= Supplied information =
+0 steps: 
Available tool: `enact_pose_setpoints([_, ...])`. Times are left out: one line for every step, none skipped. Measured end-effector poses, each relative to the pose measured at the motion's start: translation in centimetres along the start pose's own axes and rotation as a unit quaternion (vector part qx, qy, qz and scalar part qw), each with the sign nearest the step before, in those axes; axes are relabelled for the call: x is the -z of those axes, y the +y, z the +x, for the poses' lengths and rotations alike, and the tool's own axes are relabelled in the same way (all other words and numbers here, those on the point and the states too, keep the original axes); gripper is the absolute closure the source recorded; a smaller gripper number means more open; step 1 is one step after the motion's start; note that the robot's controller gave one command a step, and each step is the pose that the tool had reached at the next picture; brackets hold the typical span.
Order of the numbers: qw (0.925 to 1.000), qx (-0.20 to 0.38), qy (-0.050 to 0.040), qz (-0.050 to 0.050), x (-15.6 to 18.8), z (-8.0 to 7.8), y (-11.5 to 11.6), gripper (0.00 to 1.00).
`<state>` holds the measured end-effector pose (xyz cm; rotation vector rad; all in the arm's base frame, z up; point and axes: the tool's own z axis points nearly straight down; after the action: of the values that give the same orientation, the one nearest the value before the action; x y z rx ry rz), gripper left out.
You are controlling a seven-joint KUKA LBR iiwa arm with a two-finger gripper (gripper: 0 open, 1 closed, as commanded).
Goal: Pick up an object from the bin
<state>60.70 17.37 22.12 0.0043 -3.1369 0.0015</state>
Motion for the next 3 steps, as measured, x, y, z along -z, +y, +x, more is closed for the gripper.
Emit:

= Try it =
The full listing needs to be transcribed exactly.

= Solution to this task =
+0 steps: 
Available tool: `enact_pose_setpoints([_, ...])`. Times are left out: one line for every step, none skipped. Measured end-effector poses, each relative to the pose measured at the motion's start: translation in centimetres along the start pose's own axes and rotation as a unit quaternion (vector part qx, qy, qz and scalar part qw), each with the sign nearest the step before, in those axes; axes are relabelled for the call: x is the -z of those axes, y the +y, z the +x, for the poses' lengths and rotations alike, and the tool's own axes are relabelled in the same way (all other words and numbers here, those on the point and the states too, keep the original axes); gripper is the absolute closure the source recorded; a smaller gripper number means more open; step 1 is one step after the motion's start; note that the robot's controller gave one command a step, and each step is the pose that the tool had reached at the next picture; brackets hold the typical span.
Order of the numbers: qw (0.925 to 1.000), qx (-0.20 to 0.38), qy (-0.050 to 0.040), qz (-0.050 to 0.050), x (-15.6 to 18.8), z (-8.0 to 7.8), y (-11.5 to 11.6), gripper (0.00 to 1.00).
`<state>` holds the measured end-effector pose (xyz cm; rotation vector rad; all in the arm's base frame, z up; point and axes: the tool's own z axis points nearly straight down; after the action: of the values that give the same orientation, the one nearest the value before the action; x y z rx ry rz), gripper left out.
You are controlling a seven-joint KUKA LBR iiwa arm with a two-finger gripper (gripper: 0 open, 1 closed, as commanded).
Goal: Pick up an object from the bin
<state>60.70 17.37 22.12 0.0043 -3.1369 0.0015</state>
Motion for the next 3 steps, as measured, x, y, z along -z, +y, +x, more is closed for the gripper.
Emit:

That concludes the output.